We Have Met the Enemy… Texas Court Strikes Down FTC Non-Compete Ban

Last week, a Texas Federal Court granted a permanent injunction that strikes down the Federal Trade Commission’s (“FTC”) much-maligned ban on employee non-compete agreements. Many tout this ruling as a HUGE victory for employers. But which employers? Current ones? Future ones? Perhaps “we have met the enemy and he is us” (thanks Walt Kelly and Pogo).

Many, many businesses require their employees (especially high-level management, technical and sales personnel) to sign non-compete agreements as a condition of taking a job. Non-competes prohibit employees from competing with their employer in a given area, for some period of time, and in a particular line of business.

Sure, the goal of a non-compete agreement is to prevent a valued employee from walking out the door and going to work for a competitor. Sounds great, right? You can use that nifty document to protect yourself from the gaggle of miscreants you hired who’re just itching to find the next best gig and then kill your business.

Now put on a different pair of shoes. Suppose you’re an employer who’s just offered a job to Jane Sixpack who you want to be your next valued employee. And then, whoops, you learn she signed a non-compete agreement for her current employer. With a sigh, you call your lawyers and ask (and pay) them to tell you whether you can hire Jane. The legal advice you’ll receive is a dressed-up version of “it depends.”

It depends on whether the restriction on competition is reasonable. Whether it’s reasonable (or unreasonable), in turn, depends on the agreement’s scope, duration, and geography. If you operate a sandwich shop and your non-compete prohibits employees from working at any sandwich shop nationwide for ten years, that’s probably unreasonable. On the other hand, if you run a company that sells widgets in Gotham City and the noncompete prohibits members of your sales team from taking a job with another widget seller in the Gotham metropolitan area for a period of six months, that agreement likely passes the smell test.

All this further depends on what state’s law governs your agreement because there’s a patchwork of laws from state-to-state. Some states ban non-competes outright; others ban them for lower-paid employees. Many leave the issue to their courts who assess non-competes on a case-by-case basis.

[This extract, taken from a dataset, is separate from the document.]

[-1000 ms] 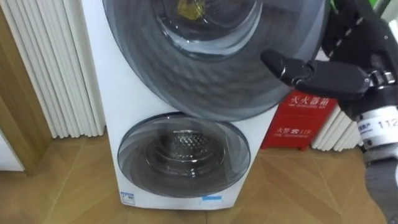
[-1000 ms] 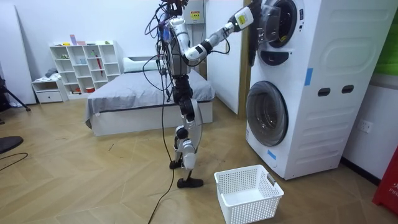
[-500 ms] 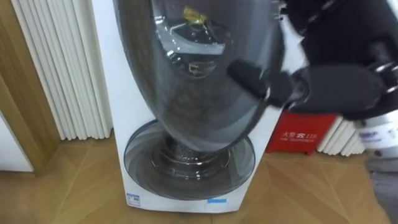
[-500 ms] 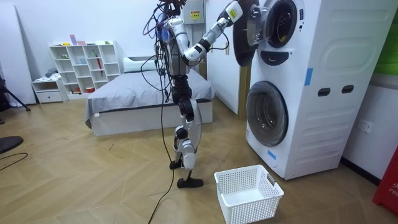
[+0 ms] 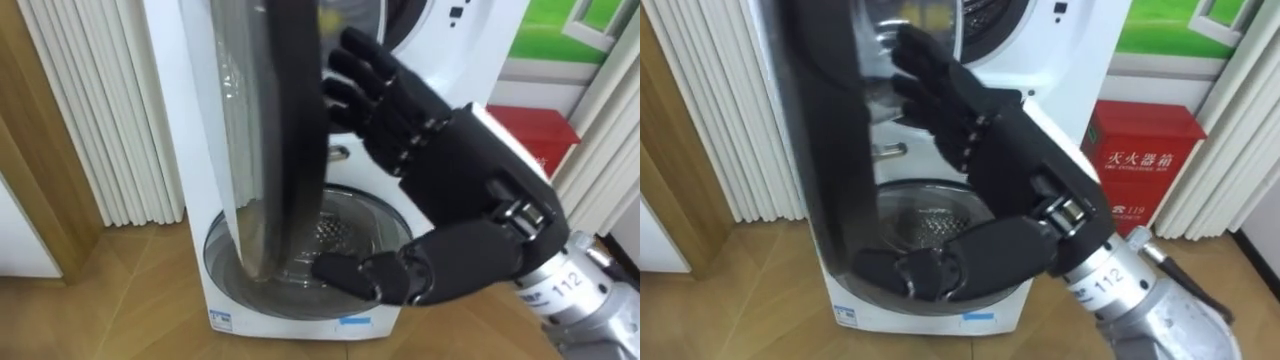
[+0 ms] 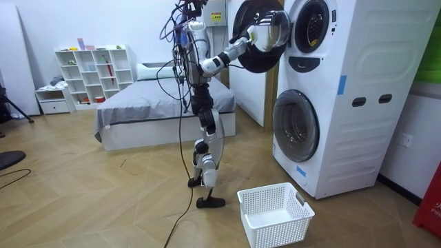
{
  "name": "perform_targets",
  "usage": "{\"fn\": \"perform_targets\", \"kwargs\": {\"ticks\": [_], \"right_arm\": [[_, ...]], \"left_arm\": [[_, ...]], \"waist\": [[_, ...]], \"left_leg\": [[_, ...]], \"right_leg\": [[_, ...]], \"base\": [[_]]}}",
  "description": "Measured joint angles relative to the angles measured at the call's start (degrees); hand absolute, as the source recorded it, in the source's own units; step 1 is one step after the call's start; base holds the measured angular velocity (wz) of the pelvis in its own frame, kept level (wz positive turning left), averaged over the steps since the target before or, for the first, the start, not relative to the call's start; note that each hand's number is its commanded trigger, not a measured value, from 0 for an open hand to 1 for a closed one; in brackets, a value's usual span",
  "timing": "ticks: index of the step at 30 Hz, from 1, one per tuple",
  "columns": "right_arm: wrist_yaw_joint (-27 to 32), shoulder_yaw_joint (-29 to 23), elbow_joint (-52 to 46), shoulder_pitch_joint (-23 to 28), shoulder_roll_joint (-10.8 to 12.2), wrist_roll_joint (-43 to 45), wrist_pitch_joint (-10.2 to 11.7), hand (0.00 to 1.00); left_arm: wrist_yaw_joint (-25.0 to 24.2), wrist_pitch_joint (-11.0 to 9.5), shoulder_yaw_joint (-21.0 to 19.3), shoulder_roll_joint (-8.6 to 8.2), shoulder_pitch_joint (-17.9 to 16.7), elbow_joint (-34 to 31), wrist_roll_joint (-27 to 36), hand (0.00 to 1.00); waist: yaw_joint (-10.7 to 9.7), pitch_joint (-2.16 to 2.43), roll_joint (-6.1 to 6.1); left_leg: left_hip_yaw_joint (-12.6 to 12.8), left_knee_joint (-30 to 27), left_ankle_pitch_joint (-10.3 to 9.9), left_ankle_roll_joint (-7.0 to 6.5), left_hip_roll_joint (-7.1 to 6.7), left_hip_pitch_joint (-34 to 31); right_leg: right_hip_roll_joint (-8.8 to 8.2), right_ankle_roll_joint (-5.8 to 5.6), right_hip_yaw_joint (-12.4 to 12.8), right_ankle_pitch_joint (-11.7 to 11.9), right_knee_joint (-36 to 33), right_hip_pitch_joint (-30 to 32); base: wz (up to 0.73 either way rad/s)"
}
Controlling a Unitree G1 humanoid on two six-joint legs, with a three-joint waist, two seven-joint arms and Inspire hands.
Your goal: Pick clothes from washing machine
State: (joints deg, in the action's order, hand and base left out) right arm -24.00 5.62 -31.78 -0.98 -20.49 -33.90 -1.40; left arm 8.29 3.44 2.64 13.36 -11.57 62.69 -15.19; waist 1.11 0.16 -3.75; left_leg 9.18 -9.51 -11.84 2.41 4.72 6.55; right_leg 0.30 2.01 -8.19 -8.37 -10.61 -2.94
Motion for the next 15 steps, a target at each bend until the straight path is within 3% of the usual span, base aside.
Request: {"fn": "perform_targets", "kwargs": {"ticks": [9, 15], "right_arm": [[-3.2, 1.1, 0.0, 0.0, 0.8, 0.4, 0.0, 0.0], [-2.8, 4.2, 0.6, -1.1, 2.9, 0.5, 0.1, 0.0]], "left_arm": [[-0.5, 0.3, 0.3, 0.01, 0.0, 0.0, 0.0, 0.0], [-0.3, 0.2, 1.1, -0.01, 1.1, 0.3, 0.0, 0.0]], "waist": [[1.4, 0.06, -0.8], [2.8, -0.03, -1.05]], "left_leg": [[-0.4, 0.0, 0.0, -0.01, -0.1, -0.2], [-1.1, -0.1, 0.0, -0.02, -0.1, -0.9]], "right_leg": [[-0.17, -0.09, -0.8, -0.1, 0.4, -0.3], [-0.1, -0.1, -0.8, -0.1, 0.9, 0.0]], "base": [[0.01], [0.04]]}}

In comes the FTC’s ban on non-competes which became a final rule on April 23, 2024. Were it to have gone into effect next Wednesday (ironically just after Labor Day), employers would be prohibited from requiring their employees to sign non-competes going forward and be barred from enforcing existing non-competes except those for senior executives. Employers also would be required to notify employees that existing noncompete agreements no longer would be enforced (except, again, for senior executives).

Shortly after the rule was made final, lawsuits challenging the ban were filed in a number of federal courts. Some of the Courts that have ruled on the ban barred enforcement of the rule temporarily with respect to the parties in the court’s jurisdiction. A federal court in Pennsylvania denied a request for a preliminary injunction to bar enfocement of the regulation. The Texas decision, however, is the first ruling that’s both permanent and nationwide. Surely, that decision will be appealed; therefore, it might be reversed. Having looked at the recent decisions, I think the FTC’s rule is (was?) questionable. The FTC’s assertion of authority and the unlimited nature of the prohibition just went too far.

For now, the FTC rule is a dead letter, and employers will once again look to the “it depends” rule. Yet, the whole “it depends” analysis makes it hard to find the fine line between reasonable protections versus unreasonable restrictions on an employee’s right to get a new job and their prospective employer’s ability to hire them.

The Texas win may be viewed as a victory for employers. However, employers sometimes are former employers and sometimes they are prospective employers. Businesses may want to be protected from their enemies. But, as Pogo suggested, sometimes the enemy will be us.

All employers would be well-served by a reasonable nationwide non-compete rule. The FTC rule isn’t it. As I suggested last year, the bipartisan legislation (the “Workforce Mobility Act”) introduced by Senators Chris Murphy (D-Connecticut) and Todd Young (R-Indiana) could offer a good starting point.